== To do ==
Draw out every line with the word "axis" from the listing below.

_ _ _

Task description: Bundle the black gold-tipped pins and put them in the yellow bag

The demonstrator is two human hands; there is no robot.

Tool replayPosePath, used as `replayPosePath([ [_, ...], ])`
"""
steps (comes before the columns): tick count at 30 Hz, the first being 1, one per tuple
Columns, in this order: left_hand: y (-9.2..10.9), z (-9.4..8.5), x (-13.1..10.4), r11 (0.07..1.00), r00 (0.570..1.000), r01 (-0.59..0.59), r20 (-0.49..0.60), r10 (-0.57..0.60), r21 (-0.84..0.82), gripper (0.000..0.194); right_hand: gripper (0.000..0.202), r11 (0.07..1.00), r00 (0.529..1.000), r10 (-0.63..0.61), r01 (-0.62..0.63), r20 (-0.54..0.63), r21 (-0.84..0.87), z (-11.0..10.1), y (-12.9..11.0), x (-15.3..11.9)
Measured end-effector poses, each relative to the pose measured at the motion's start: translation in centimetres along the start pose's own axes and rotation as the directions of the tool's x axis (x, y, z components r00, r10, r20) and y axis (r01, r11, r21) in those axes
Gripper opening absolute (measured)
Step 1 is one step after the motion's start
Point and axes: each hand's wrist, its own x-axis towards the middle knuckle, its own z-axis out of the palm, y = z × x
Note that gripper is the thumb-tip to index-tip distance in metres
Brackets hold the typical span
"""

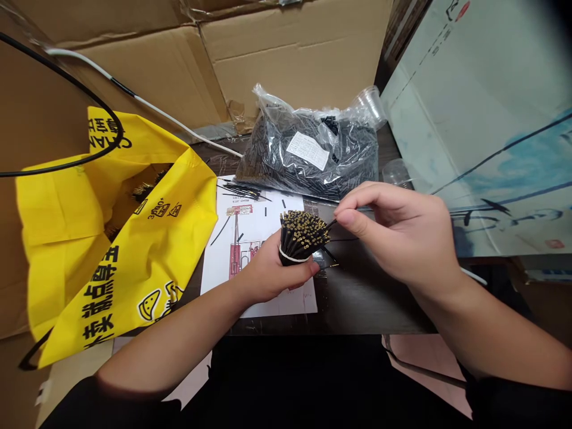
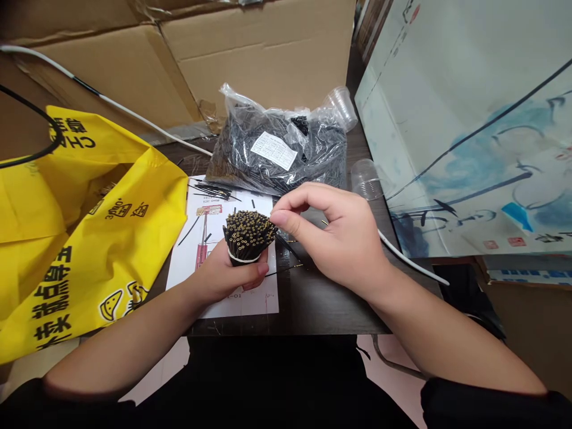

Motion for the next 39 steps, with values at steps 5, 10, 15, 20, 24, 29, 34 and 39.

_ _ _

== Completed task ==
Measured end-effector poses, each relative to the pose measured at the motion's start: translation in centimetres along the start pose's own axes and rotation as the directions of the tool's x axis (x, y, z components r00, r10, r20) and y axis (r01, r11, r21) in those axes
Point and axes: each hand's wrist, its own x-axis towards the middle knuckle, its own z-axis out of the palm, y = z × x

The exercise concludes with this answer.